WHAT TO PRODUCE: Which lines below contain "image"? Copy every one of them.

[SUPPLIED MATERIAL Boundary: Start]

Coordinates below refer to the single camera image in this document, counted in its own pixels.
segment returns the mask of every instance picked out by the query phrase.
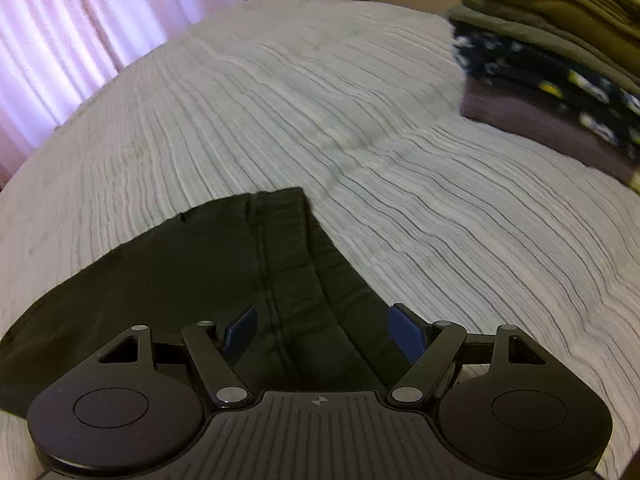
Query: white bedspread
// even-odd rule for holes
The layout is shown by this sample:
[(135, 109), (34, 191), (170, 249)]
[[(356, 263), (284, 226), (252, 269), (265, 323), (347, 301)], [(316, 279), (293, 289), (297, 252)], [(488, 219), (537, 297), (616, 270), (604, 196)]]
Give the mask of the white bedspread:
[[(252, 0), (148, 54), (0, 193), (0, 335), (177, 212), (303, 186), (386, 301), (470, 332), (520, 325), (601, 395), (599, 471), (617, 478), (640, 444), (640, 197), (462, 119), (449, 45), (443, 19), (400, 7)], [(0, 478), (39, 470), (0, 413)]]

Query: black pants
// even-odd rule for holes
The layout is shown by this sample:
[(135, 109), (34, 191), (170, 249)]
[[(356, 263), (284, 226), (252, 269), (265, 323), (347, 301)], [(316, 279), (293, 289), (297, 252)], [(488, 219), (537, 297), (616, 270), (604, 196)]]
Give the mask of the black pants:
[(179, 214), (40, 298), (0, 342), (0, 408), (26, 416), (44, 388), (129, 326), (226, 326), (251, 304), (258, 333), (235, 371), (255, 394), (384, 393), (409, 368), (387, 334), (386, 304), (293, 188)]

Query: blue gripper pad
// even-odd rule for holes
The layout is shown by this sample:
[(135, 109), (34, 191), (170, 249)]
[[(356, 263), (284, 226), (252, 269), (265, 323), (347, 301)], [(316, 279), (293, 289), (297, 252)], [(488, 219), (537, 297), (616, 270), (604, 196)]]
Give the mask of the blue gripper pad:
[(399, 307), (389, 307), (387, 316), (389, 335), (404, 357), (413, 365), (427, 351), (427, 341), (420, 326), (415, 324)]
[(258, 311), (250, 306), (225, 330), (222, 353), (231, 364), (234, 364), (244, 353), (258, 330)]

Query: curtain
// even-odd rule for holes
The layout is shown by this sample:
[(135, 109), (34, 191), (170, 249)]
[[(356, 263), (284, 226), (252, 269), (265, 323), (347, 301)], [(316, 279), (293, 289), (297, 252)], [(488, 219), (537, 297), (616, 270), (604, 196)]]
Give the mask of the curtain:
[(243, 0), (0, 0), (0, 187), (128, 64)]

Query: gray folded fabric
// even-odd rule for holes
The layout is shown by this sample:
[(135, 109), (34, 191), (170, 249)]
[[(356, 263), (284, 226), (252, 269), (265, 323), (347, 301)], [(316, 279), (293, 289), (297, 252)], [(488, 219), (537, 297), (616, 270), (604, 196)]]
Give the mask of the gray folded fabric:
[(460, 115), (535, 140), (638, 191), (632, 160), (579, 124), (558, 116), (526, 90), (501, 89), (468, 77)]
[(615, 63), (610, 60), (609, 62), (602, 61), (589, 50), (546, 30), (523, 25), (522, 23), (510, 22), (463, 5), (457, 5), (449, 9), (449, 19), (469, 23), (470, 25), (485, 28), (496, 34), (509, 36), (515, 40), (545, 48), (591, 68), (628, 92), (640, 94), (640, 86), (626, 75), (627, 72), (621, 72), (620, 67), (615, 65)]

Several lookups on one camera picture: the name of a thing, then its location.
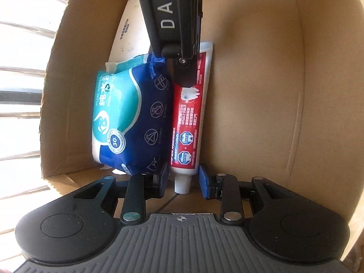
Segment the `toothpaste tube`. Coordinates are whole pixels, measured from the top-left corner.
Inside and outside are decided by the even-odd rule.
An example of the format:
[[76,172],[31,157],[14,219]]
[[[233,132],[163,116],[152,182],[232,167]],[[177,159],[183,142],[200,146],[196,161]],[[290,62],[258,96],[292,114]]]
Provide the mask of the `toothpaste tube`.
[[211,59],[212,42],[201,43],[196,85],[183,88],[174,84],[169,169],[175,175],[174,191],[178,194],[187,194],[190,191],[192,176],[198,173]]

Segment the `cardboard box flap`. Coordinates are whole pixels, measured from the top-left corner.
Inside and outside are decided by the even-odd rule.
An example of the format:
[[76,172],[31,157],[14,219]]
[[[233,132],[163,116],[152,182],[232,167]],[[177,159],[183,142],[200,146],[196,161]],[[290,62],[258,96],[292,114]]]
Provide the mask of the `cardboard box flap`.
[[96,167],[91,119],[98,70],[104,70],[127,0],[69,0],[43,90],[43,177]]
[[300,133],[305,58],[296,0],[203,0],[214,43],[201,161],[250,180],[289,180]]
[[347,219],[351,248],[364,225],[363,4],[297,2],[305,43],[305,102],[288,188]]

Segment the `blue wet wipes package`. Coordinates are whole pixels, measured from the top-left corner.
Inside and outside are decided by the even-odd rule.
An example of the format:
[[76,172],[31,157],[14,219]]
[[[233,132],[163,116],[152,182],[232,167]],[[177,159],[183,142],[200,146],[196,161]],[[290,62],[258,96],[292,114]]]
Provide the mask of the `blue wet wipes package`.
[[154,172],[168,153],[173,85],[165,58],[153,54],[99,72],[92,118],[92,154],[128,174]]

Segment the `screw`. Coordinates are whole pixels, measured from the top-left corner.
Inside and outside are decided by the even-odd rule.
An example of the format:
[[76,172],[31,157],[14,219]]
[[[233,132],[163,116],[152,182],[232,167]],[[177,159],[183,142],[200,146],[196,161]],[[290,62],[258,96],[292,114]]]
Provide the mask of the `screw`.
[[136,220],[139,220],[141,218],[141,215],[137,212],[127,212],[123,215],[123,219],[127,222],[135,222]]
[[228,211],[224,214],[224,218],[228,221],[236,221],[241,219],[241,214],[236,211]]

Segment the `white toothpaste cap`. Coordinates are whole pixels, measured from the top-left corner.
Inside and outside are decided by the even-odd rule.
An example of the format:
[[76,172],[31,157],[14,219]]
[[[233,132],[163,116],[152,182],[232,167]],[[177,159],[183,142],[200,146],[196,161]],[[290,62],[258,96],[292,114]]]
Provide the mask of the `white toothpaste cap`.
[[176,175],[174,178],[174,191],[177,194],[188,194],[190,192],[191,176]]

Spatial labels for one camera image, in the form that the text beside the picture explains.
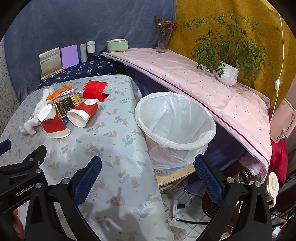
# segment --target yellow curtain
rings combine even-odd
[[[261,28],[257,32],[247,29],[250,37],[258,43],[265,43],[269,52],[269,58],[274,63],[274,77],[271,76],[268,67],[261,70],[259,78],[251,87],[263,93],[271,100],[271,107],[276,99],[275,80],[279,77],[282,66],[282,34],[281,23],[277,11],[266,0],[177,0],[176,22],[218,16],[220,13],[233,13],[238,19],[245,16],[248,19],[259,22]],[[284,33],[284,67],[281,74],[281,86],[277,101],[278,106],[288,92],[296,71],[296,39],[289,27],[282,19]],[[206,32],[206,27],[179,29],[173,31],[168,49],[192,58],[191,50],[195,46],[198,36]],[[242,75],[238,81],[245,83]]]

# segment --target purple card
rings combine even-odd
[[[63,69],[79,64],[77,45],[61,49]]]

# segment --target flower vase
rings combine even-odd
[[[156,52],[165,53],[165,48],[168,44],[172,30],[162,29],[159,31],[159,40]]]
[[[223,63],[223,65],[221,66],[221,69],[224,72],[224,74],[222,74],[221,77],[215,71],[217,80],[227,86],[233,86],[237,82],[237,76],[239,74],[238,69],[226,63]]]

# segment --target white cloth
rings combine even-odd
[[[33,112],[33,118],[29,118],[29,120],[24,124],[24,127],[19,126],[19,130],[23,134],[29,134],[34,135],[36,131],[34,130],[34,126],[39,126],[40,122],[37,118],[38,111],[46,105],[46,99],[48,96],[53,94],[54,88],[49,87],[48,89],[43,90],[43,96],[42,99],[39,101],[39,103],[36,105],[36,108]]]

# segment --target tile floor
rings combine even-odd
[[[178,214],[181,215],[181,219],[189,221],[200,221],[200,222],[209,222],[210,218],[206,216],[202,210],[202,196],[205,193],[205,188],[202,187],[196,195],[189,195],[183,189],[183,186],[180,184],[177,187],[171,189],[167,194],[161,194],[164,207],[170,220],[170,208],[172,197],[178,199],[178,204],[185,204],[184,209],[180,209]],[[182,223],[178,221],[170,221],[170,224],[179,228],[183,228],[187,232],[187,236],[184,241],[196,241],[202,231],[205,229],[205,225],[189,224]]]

[SUPPLIED MATERIAL Boundary: End]

RESPONSE AREA:
Coordinates below refer to the single camera image in this document, counted in its own pixels.
Spatial labels for one camera image, in the form that the text beside the picture explains.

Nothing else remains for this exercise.